*WHAT IS BEING ASKED*:
Between the line containing "One camera frame" and the line containing "Where can the" lies a run of lines; give that run again exactly, with both of those lines, and nothing else from the entries below.

*DATA LISTING*:
====

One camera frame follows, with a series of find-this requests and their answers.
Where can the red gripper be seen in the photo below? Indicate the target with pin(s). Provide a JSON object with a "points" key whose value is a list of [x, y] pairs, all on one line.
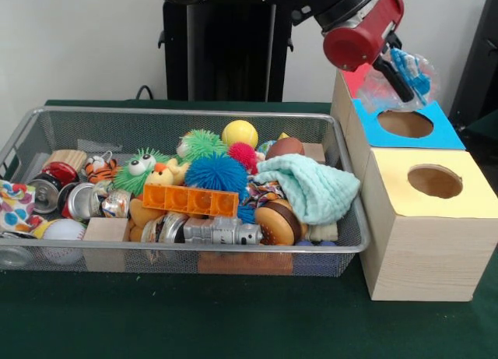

====

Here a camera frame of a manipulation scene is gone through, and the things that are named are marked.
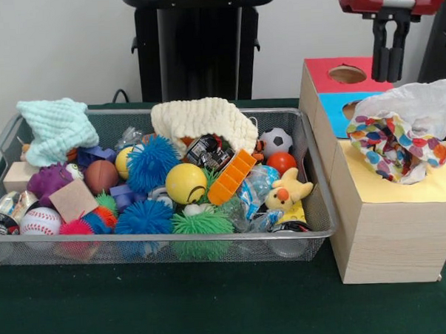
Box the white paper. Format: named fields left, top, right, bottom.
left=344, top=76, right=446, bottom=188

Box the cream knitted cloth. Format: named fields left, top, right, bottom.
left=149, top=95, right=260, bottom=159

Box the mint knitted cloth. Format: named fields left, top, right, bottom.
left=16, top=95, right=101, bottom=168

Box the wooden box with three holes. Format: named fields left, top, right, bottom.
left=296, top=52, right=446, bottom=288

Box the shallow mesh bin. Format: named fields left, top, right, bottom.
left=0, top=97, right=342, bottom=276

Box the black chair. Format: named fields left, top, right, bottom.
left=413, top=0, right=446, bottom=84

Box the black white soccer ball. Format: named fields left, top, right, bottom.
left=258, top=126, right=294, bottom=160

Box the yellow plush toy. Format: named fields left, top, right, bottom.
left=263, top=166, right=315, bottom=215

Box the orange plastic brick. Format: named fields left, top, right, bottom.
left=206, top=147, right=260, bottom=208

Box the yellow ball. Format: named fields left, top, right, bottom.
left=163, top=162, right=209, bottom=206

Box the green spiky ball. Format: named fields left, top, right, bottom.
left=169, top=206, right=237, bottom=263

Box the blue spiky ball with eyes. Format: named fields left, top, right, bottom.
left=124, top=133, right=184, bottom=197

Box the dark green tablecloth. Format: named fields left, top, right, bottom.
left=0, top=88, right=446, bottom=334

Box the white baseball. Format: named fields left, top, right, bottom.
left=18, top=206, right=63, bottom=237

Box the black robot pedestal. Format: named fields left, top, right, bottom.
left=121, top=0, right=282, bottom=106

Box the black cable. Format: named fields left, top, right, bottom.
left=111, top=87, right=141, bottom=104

====

*EXPECTED ANSWER*:
One camera frame follows, with a series of find-this requests and their answers.
Where can the red gripper be seen in the photo below? Indicate the target with pin(s). Provide a JSON object with a "points" key whose value is a list of [x, y] pairs, all on one line.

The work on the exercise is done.